RAY SWANSON | Keystoner Fishing trip to Chautauqua will be memorable

There isn't a lazy bone in what Lake Chautauqua veteran anglers refer to as "smallies."
Inch for inch, the smallmouth bass ranks right at the top for its ability to give fishermen the thrill of a lifetime.
They are fighters in every sense of the word and when tying into one, you better have strong line, a good net and plenty of patience.
The "smallie" has a mind of its own and battles with a strength that places it right at the zenith of Pennsylvania's freshwater fish.
The Swanson boys, four of us, made our annual trek to the New York lake in late June, and it turned out to be one of our most successful trips. My sons were satisfied.
Arriving in Chautauqua on a Friday evening, we discovered that the out-of-state license fee was not in effect.
In fact, it was a free tithing weekend (June 23-24) and a license was not required on those days.
Staying only for the weekend, we had only one night's fee ($11) to pay for the entire weekend. That made us all happy and our wallets bigger.
Hit the lake: Friday evening, we hit the lake. It was a cool evening but we managed to do well.
Jeff tied into a 31/2-pound catch that night which turned out to be the prize fish for the evening.
He's the most learned of the group, having fished the lake for numerous years while landing a number of muskies in the 40-to-45 inch range.
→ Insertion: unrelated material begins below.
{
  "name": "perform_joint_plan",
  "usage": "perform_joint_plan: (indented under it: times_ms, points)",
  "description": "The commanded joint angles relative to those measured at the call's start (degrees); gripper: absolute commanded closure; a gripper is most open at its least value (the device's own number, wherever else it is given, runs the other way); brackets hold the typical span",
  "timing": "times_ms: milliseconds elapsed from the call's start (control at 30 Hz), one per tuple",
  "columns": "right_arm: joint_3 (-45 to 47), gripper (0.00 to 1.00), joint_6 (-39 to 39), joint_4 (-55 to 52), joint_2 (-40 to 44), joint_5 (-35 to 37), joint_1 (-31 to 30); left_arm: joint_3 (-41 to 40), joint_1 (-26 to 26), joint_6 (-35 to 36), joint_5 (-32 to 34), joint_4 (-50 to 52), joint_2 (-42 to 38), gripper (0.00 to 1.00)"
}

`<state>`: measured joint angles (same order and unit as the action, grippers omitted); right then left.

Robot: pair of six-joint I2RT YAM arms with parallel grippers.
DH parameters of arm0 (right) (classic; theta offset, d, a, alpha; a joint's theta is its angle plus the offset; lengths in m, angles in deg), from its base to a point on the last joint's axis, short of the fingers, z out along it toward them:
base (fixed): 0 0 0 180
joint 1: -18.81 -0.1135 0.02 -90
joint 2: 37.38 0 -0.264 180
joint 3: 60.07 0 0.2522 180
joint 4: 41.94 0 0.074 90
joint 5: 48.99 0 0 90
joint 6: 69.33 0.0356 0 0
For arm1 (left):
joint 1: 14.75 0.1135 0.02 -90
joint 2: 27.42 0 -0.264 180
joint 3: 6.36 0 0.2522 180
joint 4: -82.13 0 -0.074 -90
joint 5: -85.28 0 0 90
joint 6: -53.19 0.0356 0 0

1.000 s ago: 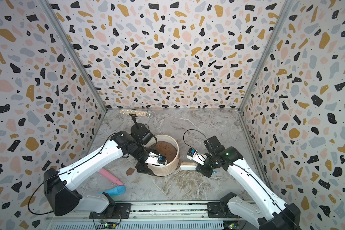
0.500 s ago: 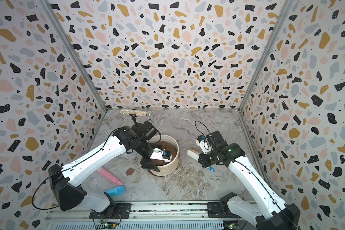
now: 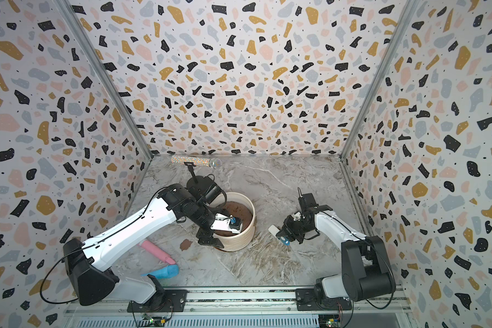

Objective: Scrub the dried mud off the ceramic pot
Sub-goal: Brush off the soil from the pot.

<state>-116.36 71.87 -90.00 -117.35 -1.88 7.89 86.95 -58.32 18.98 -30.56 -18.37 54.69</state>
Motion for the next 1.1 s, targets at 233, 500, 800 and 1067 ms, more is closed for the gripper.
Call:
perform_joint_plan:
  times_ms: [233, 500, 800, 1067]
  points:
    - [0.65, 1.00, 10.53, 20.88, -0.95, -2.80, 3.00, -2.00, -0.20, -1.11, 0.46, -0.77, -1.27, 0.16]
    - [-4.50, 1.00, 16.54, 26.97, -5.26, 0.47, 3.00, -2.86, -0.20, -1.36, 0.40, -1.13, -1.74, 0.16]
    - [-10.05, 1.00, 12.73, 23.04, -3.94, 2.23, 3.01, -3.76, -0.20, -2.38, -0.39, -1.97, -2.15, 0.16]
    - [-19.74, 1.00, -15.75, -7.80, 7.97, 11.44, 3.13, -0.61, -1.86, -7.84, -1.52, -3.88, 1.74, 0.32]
We all were successful that evening, catching white bass, several walleyes and plenty of rock bass and perch.
We hit the lake again early Saturday; however, the weather had turned sour and we awoke to rain and a rougher lake.
Gary stepped into the limelight on Saturday and had a big muskie flip off his rig at boat-side.
We hit the golf course (the rain had stopped) for our outing during the afternoon hours, before winding things up in the evening back on the lake. Doug took top honors on Saturday with a beautiful smallmouth in the 16-inch range.
Beautiful day: Sunday turned out to be a beautiful day. The sun came out as did the boaters. We fished the morning hours, returned to our favorite breakfast nook and then headed out again to finish up the fishing end.
Things were unusually quiet for the first several hours until Jeff decided to move the boat to the edge of a weed bed, located in about 10-13 feet of water.
It wasn't long until Gary nailed a three-pound prize, measuring close to 20 inches. What a beauty and what a fighter. He broke water three or four times before he was netted. After a picture was taken, the monster was released.
A short time later, Gary's pole again bent almost in half. It was another three-pound customer or better that had the "baby of the family" smiling from ear to ear. Of course, he had his picture taken again.
This was becoming a habit, I thought, and a little embarrassing as not once did I have my picture taken and time was running out.
On the board: But my time did come. Thanks to a stretchy leech and a hungry smallmouth, I was on the board.
This smallmouth measured in around 18 inches and weighed a little over three pounds. What a beautiful fish.
I thought to myself, as Jeff hauled the fish aboard. After congratulations from the gang, I had my picture taken, too.
All I can say to Jerry Smith, golf pro at Tam O'Shanter, is "eat your heart out." Jerry is quite a fisherman, as well as a golfer, and inquires often as to the fishing at Lake Chautauqua. I have pictures.
As for our gang, the fishing weekend honors went to Gary. Rightly so. His big smile and good nature brought out the best in the rest of his jealous family.
It was a weekend that one won't forget. Aside from the great fishing, it was the fellowship that will burn brightly and remain cemented in our hearts forever. Can't wait until next year.